Juventud Rebelde - Diario de la Juventud Cubana

Margarita

Autor:

Osviel Castro Medel

En el semblante se le dibujaba la humildad, propia de los rostros curtidos en el campo. Dijo que se llamaba Margarita —como la flor, como la conocida isla venezolana de ancestros indígenas guaiqueríes—, y me contó que la esperaban con latidos en tierra bolivariana.

Le quise adivinar la edad cobijada bajo la pañoleta casi campesina y el rostro sin cosméticos. «Tengo 58», reveló con los ojos crispados, acaso por el anuncio del despegue.

Vino el silencio natural de la partida. Segundos después la pista se nos escapaba allá abajo, microscópica, vencida por la altura del avión, insertado ya dentro de las figuras de las nubes demasiado blancas.

Pretendí encontrarle la profesión en sus manos delgadas y nervudas, que de seguro alguna vez machacaron especias con piedras o lavaron ropa en un río, pero tuvo que decírmela a poco: «Soy enfermera».

Narró que, después de unos 40 años de auxilios profesionales, ya se iba a jubilar de los fármacos y jeringuillas, «pero llegó esto como estímulo» y entonces desembarcó, en 2012, cargada de afectos, en Chaguaramas, uno de los 15 municipios del Estado Guárico.

De modo que este viaje en avión, el tercero de su vida, era un regreso, luego de un mes en casa, tiempo en el que estuvo arropada por sus tres hijos y los nietos que le despiertan la felicidad de la maternidad repetida.
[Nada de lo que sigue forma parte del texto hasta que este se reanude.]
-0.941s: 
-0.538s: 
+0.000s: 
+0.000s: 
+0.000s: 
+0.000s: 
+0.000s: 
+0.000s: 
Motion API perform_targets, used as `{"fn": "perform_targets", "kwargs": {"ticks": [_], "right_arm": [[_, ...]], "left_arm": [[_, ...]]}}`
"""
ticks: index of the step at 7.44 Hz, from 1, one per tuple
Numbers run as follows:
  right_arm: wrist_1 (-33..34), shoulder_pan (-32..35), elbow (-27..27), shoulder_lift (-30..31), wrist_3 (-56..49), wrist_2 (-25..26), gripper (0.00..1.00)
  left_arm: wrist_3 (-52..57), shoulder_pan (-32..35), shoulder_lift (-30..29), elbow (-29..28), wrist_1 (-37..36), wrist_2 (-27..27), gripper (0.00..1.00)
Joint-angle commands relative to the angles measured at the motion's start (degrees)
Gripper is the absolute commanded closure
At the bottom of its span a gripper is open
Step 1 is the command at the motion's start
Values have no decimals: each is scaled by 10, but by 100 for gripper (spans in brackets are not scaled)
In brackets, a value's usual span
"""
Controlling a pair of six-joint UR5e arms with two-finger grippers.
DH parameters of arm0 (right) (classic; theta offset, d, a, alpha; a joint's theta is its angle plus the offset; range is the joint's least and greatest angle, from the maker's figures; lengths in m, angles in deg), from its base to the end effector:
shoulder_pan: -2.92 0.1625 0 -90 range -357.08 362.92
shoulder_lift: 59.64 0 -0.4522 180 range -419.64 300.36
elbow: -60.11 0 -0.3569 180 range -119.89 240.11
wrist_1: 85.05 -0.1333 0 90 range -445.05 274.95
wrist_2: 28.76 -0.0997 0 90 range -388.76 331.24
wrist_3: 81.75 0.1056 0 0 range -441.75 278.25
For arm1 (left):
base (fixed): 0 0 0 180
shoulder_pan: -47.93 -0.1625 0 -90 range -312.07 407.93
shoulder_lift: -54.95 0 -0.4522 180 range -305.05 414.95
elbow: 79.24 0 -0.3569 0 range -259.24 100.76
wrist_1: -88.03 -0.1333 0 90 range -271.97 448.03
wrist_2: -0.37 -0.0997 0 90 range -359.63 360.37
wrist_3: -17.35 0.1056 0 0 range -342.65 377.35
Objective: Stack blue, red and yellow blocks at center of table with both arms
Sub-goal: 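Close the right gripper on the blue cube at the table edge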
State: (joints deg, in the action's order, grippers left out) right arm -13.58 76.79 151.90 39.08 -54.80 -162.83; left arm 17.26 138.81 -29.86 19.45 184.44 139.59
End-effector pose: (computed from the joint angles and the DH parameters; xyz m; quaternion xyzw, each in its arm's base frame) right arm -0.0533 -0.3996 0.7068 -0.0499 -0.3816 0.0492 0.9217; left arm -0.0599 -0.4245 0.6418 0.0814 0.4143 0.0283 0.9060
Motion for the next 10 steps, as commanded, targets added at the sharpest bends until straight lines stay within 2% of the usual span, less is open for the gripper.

Era un regreso como el de otros, que atrás dejaban el fuego amoroso e inigualable de los suyos.

Supe después que vivía en Minas de Charco Redondo, un poblado de extintos yacimientos de manganeso, enclavado hoy en el municipio granmense de Jiguaní, en la cordillera de la Sierra Maestra, donde ahora se levanta un imponente policlínico con variados servicios. Supe que lloró, como millones, el deceso del Gigante Chávez, más gigante ahora cuando el tiempo ha hablado.

«Yo no estaba cuando la guarimba», me dijo para referirse a la violencia fascista desatada por el ex candidato presidencial, el antichavista Henrique Capriles. «Pero estuve tensa», me confiesa. Tensión lógica por sus compañeros de batalla.

Supe que lloró ahora, al retornar. Porque despegarse de las Minas..., donde pasó toda la vida, tira fuerte del alma. Y mientras me poblaba de anécdotas se fue acercando, ardiente, sin percatarnos, la costa caribeña de Venezuela y las sombras del aeropuerto internacional de Maiquetía, Simón Bolívar, en Vargas; ese por el que pasan millones de personas cada año; ese que a menudo brinda el primer abrazo a los que arriban, desde el martiano suelo, con un mundo de expectativas y deseos.

Tocamos tierra al fenecer la tarde y no la vi más porque la perdí en la muchedumbre y porque yo iba rumbo a Santiago de León de Caracas, la ciudad que, afortunadamente, después de 445 años y diez meses de fundada, conserva más el apellido indígena que el nombre colonizador. Camino a la urbe, por la avenida, se fue asomando la noche, salpicada de cerros, un montón de luces y veloces motocicletas con trayectorias zigzagueantes.

A la sazón, sobrevinieron los primeros sentimientos y extrañezas del recién llegado. Pensé en los seres más queridos, pensé en Cuba. Y en Margarita. Pensé en los tantos cubanos que como ella, retornan, o llegan por primera vez a Venezuela a brindar vida, a ofrecer una de esas mieles del alma que no se pueden pintar con las palabras.